The impact of fake degrees is twofold, he said. They devalue legitimate degrees that people spend years and thousands of dollars earning. More importantly, professionals like engineers and health-care workers who lack the proper skills and expertise can put the public at risk.

"All of us can be harmed by any professional that … does not have the full extent of training that his credentials purport that he has," Ezell said.

"We can be harmed across the board, every day."

Axact's school websites are slick, and names like Harvey University, Barkley University and Nixon University give the supposed U.S.-based schools an air of Ivy League authenticity.
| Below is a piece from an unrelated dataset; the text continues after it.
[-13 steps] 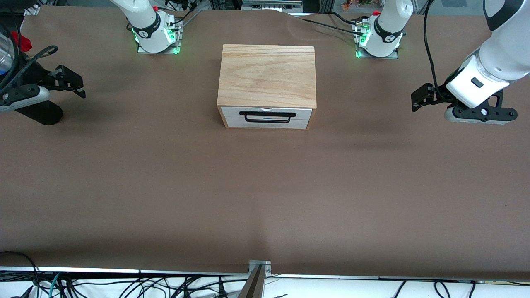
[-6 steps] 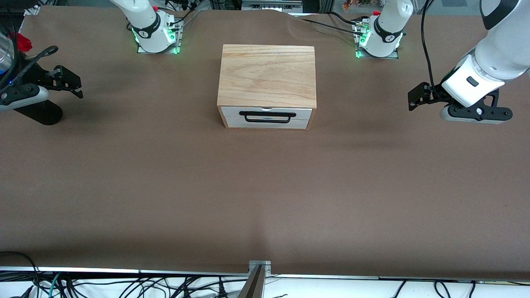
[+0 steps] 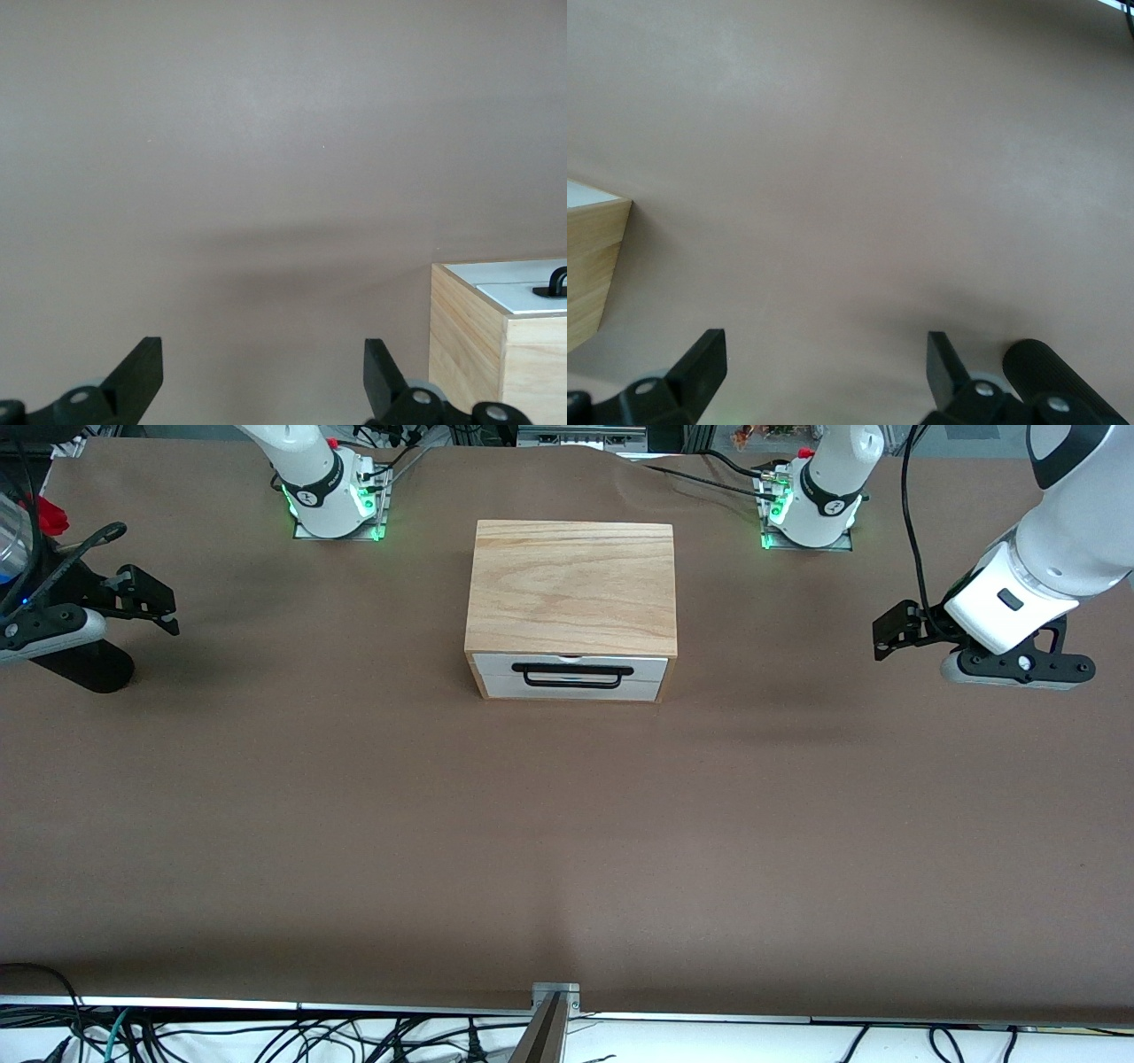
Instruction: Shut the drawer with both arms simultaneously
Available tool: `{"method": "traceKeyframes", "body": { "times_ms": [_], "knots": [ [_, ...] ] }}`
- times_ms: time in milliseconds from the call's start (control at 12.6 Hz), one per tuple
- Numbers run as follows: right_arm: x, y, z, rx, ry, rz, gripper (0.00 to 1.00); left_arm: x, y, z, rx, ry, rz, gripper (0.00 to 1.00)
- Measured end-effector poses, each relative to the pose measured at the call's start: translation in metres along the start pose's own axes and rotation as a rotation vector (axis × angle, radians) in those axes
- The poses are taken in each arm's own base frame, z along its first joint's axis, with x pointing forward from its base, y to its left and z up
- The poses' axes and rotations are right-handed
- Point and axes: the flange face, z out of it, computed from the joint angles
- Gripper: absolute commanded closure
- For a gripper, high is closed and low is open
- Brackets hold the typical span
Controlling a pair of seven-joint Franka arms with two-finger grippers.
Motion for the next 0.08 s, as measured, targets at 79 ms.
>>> {"method": "traceKeyframes", "body": {
  "times_ms": [79],
  "knots": [
    [0.0000,0.0000,0.0001,0.000,0.000,0.000,0.00,0.0001,-0.0015,0.0000,0.000,-0.001,-0.003,0.00]
  ]
}}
There are hundreds of Axact-linked schools that offer a range of educational opportunities with faculty ready to assist 24/7. Some schools even have a degree verification department for any third-party requesting transcripts or proof of attendance.

But none of the schools has a physical address, faculty photos are often stock images, and even the accreditation bodies the websites cite are fake.
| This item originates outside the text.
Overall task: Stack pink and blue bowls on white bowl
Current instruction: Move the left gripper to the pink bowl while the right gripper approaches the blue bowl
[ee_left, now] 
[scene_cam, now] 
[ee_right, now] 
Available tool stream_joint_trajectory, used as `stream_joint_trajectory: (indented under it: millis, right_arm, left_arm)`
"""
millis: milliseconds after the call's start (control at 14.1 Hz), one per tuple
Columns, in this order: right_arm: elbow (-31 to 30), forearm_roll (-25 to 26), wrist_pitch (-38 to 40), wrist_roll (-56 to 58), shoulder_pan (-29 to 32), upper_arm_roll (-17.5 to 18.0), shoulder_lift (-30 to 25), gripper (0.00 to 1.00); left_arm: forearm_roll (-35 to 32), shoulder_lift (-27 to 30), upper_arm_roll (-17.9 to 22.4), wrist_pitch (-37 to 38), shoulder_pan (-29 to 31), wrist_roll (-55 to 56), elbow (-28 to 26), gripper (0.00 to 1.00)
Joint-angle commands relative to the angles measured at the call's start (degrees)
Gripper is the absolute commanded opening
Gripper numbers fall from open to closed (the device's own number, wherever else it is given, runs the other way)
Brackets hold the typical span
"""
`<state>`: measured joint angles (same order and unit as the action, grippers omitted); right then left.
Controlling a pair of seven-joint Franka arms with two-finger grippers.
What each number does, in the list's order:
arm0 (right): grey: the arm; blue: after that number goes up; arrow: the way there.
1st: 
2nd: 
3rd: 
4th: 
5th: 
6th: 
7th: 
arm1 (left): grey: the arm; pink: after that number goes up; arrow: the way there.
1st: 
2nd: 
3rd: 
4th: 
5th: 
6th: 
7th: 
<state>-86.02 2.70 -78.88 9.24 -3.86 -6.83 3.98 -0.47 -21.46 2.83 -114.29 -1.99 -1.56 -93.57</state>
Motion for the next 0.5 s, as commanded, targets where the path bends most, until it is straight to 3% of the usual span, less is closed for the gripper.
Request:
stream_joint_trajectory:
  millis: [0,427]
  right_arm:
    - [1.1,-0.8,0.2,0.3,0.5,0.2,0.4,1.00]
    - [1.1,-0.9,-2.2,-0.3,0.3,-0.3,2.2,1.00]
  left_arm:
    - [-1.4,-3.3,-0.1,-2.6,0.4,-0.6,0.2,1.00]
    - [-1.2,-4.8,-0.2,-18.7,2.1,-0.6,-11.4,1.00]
One can often qualify for high school diplomas, bachelor's degrees, master's degrees or PhDs based on "life experience" and can purchase them for as little as a few hundred dollars.

As Marketplace discovered, Axact customers aren't shy about touting their degrees on their LinkedIn profiles, or displaying them proudly on their office walls.

'Those are my certificates'

Gilbert Correces didn't need any prompting before showing off his credentials to two undercover Marketplace journalists posing as a couple seeking counselling at his Toronto office.

"Those are my certificates up there," Correces said, pointing to a framed PhD in biblical counselling from Almeda University.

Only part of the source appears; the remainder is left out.